## The task
Below are the records. Retype exactly the lines between the lines holding "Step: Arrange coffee" and "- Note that", inclusive.
·····
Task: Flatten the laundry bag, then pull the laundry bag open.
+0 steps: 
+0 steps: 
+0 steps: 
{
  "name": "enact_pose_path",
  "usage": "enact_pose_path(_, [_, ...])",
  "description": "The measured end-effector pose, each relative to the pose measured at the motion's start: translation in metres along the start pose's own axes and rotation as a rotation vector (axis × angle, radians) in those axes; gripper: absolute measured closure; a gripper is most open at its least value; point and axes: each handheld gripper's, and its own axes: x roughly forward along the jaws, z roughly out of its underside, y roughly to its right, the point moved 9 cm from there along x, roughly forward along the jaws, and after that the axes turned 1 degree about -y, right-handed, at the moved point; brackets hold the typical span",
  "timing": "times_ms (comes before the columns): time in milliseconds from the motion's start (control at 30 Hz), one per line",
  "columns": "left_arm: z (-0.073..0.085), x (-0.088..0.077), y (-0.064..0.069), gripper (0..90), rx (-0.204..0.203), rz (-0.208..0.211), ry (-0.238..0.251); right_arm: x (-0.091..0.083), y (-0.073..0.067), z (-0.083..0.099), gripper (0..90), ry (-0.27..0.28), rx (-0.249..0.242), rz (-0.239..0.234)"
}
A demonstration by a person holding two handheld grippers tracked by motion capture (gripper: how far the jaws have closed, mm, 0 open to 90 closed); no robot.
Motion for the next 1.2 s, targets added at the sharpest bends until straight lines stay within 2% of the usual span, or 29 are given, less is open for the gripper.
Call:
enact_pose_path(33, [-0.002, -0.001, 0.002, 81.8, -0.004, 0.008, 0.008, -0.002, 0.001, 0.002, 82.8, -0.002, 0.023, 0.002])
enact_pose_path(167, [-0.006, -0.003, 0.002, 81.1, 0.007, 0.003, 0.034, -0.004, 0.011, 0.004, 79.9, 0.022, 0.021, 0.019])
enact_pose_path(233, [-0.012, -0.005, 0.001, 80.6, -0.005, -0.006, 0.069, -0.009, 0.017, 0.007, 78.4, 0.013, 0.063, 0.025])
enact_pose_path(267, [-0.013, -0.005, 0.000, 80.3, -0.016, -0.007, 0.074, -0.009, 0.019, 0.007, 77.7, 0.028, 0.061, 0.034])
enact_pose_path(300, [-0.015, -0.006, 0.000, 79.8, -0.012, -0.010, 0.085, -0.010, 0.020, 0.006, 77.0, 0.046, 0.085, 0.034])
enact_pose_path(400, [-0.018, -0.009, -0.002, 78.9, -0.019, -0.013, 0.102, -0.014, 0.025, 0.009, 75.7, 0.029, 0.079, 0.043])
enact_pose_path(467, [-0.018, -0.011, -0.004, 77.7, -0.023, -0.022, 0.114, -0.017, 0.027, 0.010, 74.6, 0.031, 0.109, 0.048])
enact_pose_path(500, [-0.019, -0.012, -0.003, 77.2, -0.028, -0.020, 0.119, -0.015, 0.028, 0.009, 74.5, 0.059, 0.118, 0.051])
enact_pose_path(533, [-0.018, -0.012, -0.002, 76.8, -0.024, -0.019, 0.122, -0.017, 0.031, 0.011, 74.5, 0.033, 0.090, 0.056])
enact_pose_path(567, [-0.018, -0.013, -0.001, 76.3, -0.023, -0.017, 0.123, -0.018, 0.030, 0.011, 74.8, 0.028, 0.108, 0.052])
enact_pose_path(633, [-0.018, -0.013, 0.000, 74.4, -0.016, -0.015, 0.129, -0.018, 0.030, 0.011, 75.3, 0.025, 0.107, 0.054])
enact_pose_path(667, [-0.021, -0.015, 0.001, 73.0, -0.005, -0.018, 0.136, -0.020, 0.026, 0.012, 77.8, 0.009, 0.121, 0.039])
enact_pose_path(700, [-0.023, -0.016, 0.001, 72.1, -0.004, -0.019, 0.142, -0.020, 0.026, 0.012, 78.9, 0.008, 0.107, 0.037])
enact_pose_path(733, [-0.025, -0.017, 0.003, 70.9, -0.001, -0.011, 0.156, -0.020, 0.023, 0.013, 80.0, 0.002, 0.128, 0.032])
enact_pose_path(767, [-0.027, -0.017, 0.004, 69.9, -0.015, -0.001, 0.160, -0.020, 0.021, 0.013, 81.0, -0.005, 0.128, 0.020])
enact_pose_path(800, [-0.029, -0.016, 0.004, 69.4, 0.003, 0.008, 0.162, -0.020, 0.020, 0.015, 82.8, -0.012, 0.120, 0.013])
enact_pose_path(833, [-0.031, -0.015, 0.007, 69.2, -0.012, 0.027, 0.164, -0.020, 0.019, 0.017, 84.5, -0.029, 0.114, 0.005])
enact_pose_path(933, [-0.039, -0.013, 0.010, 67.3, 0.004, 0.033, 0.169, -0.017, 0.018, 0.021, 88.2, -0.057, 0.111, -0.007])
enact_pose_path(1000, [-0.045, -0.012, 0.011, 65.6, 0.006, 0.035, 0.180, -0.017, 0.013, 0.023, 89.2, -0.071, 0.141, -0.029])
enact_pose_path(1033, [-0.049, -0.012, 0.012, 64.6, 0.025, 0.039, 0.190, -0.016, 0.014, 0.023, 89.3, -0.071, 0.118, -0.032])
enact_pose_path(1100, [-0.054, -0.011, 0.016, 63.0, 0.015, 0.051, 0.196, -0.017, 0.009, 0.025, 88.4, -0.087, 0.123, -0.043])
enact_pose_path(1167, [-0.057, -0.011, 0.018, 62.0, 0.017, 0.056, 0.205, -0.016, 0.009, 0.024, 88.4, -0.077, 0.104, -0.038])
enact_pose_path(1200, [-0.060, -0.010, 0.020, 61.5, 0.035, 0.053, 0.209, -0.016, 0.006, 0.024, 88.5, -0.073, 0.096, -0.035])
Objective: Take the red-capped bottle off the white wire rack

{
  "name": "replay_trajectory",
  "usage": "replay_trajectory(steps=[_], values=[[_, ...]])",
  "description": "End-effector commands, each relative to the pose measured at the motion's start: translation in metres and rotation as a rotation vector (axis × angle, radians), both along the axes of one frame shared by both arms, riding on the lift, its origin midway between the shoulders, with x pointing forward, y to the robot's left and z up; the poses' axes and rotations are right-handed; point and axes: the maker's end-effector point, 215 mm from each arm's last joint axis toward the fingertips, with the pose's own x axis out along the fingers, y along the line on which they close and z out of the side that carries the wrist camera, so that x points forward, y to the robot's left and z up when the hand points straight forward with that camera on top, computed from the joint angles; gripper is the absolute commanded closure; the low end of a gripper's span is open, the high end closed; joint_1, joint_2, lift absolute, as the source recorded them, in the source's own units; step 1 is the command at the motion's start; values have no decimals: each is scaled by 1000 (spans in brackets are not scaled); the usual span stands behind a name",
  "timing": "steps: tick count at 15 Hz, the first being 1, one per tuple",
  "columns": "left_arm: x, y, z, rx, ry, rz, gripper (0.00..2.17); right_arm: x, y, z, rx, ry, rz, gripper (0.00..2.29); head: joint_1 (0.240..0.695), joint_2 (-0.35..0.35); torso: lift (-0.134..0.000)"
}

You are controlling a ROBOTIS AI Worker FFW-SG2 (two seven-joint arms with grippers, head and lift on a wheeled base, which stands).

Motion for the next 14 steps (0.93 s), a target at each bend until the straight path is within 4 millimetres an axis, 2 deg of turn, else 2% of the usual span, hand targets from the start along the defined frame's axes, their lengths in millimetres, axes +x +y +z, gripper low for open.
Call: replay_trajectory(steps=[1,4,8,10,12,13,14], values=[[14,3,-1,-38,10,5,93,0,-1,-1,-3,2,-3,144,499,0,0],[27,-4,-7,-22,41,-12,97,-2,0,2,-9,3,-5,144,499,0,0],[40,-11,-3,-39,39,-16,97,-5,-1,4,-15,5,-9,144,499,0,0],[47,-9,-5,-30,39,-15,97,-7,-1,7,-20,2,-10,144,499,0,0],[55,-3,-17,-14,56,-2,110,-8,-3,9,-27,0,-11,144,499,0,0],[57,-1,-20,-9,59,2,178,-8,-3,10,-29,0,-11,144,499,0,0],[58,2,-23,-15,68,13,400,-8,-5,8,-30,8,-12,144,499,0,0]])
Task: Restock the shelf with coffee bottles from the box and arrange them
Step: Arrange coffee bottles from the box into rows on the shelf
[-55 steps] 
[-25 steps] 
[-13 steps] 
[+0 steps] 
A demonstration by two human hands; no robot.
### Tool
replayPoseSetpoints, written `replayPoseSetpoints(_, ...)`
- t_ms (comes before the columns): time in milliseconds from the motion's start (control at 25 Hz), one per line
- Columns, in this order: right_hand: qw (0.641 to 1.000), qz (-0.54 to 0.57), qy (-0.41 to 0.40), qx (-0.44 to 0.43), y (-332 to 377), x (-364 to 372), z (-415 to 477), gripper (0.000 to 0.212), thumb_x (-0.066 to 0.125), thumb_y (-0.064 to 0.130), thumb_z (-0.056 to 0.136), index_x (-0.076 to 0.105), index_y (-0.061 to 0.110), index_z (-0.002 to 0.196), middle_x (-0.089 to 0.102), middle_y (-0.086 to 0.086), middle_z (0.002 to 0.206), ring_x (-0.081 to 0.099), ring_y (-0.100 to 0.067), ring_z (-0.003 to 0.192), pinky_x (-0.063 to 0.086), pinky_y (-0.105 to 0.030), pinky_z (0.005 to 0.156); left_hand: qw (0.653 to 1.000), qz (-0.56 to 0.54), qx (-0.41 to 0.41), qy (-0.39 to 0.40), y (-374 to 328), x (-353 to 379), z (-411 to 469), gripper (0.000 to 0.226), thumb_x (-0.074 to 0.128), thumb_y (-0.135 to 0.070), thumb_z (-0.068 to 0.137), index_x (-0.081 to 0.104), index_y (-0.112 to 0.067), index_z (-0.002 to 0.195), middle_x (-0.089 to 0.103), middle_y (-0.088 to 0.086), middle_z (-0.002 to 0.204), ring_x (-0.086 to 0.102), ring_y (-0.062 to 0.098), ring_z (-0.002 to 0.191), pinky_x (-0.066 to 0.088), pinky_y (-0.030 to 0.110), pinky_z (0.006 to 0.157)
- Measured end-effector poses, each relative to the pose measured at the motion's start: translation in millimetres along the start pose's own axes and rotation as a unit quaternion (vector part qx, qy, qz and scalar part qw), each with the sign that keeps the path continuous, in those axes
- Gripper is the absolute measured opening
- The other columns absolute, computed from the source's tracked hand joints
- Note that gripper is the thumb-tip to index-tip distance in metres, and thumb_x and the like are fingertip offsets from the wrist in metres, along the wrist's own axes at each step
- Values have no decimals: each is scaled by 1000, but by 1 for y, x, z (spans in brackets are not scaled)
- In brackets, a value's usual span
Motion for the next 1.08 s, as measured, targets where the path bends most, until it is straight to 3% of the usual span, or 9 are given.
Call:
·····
## Answer to this task
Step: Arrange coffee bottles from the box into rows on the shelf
[-55 steps] 
[-25 steps] 
[-13 steps] 
[+0 steps] 
A demonstration by two human hands; no robot.
### Tool
replayPoseSetpoints, written `replayPoseSetpoints(_, ...)`
- t_ms (comes before the columns): time in milliseconds from the motion's start (control at 25 Hz), one per line
- Columns, in this order: right_hand: qw (0.641 to 1.000), qz (-0.54 to 0.57), qy (-0.41 to 0.40), qx (-0.44 to 0.43), y (-332 to 377), x (-364 to 372), z (-415 to 477), gripper (0.000 to 0.212), thumb_x (-0.066 to 0.125), thumb_y (-0.064 to 0.130), thumb_z (-0.056 to 0.136), index_x (-0.076 to 0.105), index_y (-0.061 to 0.110), index_z (-0.002 to 0.196), middle_x (-0.089 to 0.102), middle_y (-0.086 to 0.086), middle_z (0.002 to 0.206), ring_x (-0.081 to 0.099), ring_y (-0.100 to 0.067), ring_z (-0.003 to 0.192), pinky_x (-0.063 to 0.086), pinky_y (-0.105 to 0.030), pinky_z (0.005 to 0.156); left_hand: qw (0.653 to 1.000), qz (-0.56 to 0.54), qx (-0.41 to 0.41), qy (-0.39 to 0.40), y (-374 to 328), x (-353 to 379), z (-411 to 469), gripper (0.000 to 0.226), thumb_x (-0.074 to 0.128), thumb_y (-0.135 to 0.070), thumb_z (-0.068 to 0.137), index_x (-0.081 to 0.104), index_y (-0.112 to 0.067), index_z (-0.002 to 0.195), middle_x (-0.089 to 0.103), middle_y (-0.088 to 0.086), middle_z (-0.002 to 0.204), ring_x (-0.086 to 0.102), ring_y (-0.062 to 0.098), ring_z (-0.002 to 0.191), pinky_x (-0.066 to 0.088), pinky_y (-0.030 to 0.110), pinky_z (0.006 to 0.157)
- Measured end-effector poses, each relative to the pose measured at the motion's start: translation in millimetres along the start pose's own axes and rotation as a unit quaternion (vector part qx, qy, qz and scalar part qw), each with the sign that keeps the path continuous, in those axes
- Gripper is the absolute measured opening
- The other columns absolute, computed from the source's tracked hand joints
- Note that gripper is the thumb-tip to index-tip distance in metres, and thumb_x and the like are fingertip offsets from the wrist in metres, along the wrist's own axes at each step

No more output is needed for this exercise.